Table 3. Drug-Drug Interactions for Relugolix and Concomitant Drugs.
Concomitant drug (route of administration) | Clinically meaningful effects on concomitant drugs or clearance pathways | Other metabolism or transporter pathways affected (in vitro data) | Dose adjustment required for concomitant drug | Relugolix dose adjustment recommendation with concomitant drug |
---|---|---|---|---|
Abiraterone (oral) | Inhibitor of CYP2D6 and CYP2C8 | OATP1B1 inhibition | No | No |
Docetaxel (intravenous) | None reported | None reported | No | No |
Apalutamide (oral) | Strong inducer of CYP3A4 and CYP2C19, and a weak inducer of CYP2C9. Inducer of P-gp, BCRP, and OATP1B1 | OCT2, OAT3, and MATE inhibition | No | Yesa |
Darolutamide (oral) | Inhibitor of BCRP, OATP1B1, and OATP1B3 transporters.

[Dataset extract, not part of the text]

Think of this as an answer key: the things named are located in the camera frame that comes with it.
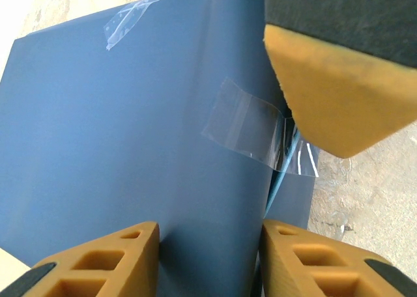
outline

No clinically relevant interaction with dabigatran (P-gp substrate) | None reported | No | No |
Enzalutamide (oral) | Strong CYP3A4 inducer and a moderate CYP2C9 and CYP2C19 inducer | P-gp and BCRP inhibition | No | No |
Note. Janssen Biotech, Inc. (2021); Sanofi-aventis (2020); Bayer (2023); Astellas Pharma Inc. (2023); Janssen Pharmaceutical Companies (2023); Myovant Sciences (2023).
aFor combined P-gp and strong CYP3A inducers like apalutamide, the relugolix prescribing information recommends to avoid coadministration. If coadministration with apalutamide is unavoidable, increase the relugolix dose to 240 mg once daily.